Results of the Simultaneous Combination of Ponatinib and Blinatumomab in Philadelphia Chromosome-Positive ALL

Author:

Kantarjian Hagop1ORCID,Short Nicholas J.1ORCID,Haddad Fadi G.1ORCID,Jain Nitin1ORCID,Huang Xuelin2ORCID,Montalban-Bravo Guillermo1,Kanagal-Shamanna Rashmi3ORCID,Kadia Tapan M.1ORCID,Daver Naval1ORCID,Chien Kelly1ORCID,Alvarado Yesid1ORCID,Garcia-Manero Guillermo1ORCID,Issa Ghayas C.1ORCID,Garris Rebecca1,Nasnas Cedric1ORCID,Nasr Lewis1ORCID,Ravandi Farhad1ORCID,Jabbour Elias1ORCID

Affiliation:

1. Department of Leukemia, The University of Texas MD Anderson Cancer Center, Houston, TX

2. Department of Biostatistics, The University of Texas MD Anderson Cancer Center, Houston, TX

3. Department of Hematopathology and Molecular Diagnostics, The University of Texas MD Anderson Cancer Center, Houston, TX

Abstract

Clinical trials frequently include multiple end points that mature at different times.
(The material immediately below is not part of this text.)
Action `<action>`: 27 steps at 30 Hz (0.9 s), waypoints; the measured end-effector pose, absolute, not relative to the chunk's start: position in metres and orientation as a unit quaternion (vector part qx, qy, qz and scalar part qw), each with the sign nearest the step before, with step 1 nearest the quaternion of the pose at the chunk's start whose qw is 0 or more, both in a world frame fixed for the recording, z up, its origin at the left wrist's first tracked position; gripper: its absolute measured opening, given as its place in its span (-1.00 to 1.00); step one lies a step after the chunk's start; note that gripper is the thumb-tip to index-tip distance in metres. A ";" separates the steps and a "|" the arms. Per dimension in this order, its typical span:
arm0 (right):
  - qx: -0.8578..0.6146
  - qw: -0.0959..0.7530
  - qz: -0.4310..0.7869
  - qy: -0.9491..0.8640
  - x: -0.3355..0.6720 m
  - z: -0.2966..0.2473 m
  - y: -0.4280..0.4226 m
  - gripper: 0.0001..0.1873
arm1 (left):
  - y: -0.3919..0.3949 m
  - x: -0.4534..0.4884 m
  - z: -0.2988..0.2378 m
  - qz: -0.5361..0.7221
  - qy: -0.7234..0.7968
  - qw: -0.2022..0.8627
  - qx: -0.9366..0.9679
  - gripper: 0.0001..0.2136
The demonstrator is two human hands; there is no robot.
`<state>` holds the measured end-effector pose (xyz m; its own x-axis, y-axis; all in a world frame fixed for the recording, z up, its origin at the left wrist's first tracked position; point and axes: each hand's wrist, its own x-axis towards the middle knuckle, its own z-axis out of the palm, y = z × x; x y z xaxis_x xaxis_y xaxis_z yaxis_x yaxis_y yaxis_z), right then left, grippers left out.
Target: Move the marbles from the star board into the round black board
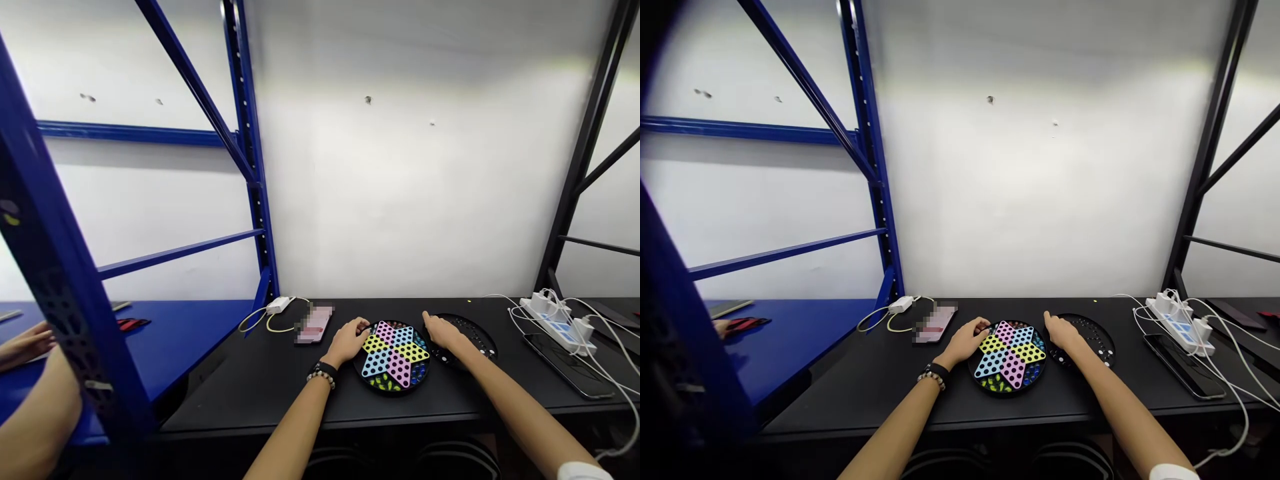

The initial report, typically based on the primary end point, may be published when key planned co-primary or secondary analyses are not yet available. Clinical Trial Updates provide an opportunity to disseminate additional results from studies, published in JCO or elsewhere, for which the primary end point has already been reported. In this analysis, we update our experience with the chemotherapy-free regimen of blinatumomab and ponatinib in 60 patients with newly diagnosed Philadelphia chromosome (Ph)-positive ALL. At a median follow-up of 24 months, the complete molecular response rate by reverse transcriptase-polymerase chain reaction was 83% (67% at the end of course one), and the rate of measurable residual disease negativity by next-generation clono-sequencing was 98% (45% at the end of course one). Only two patients underwent hematopoietic stem cell transplantation (HSCT). Seven patients relapsed: two with systemic disease, four with isolated CNS relapse, and one with extramedullary Ph-negative, CRLF2-positive pre-B ALL. The estimated 3-year overall survival rate was 91% and event-free survival rate was 77%. Three patients discontinued blinatumomab because of adverse events (related, n = 1; unrelated, n = 2) and nine discontinued ponatinib because of cerebrovascular ischemia, coronary artery stenosis, persistent rash, elevated liver function tests with drug-induced fatty liver, atrial thrombus, severe arterial occlusive disease of lower extremities, pleuro-pericardial effusion, and debilitation. In conclusion, the simultaneous combination of ponatinib and blinatumomab is a highly effective and relatively safe nonchemotherapy regimen. This regimen also reduces the need for intensive chemotherapy and HSCT in first remission in the majority of patients.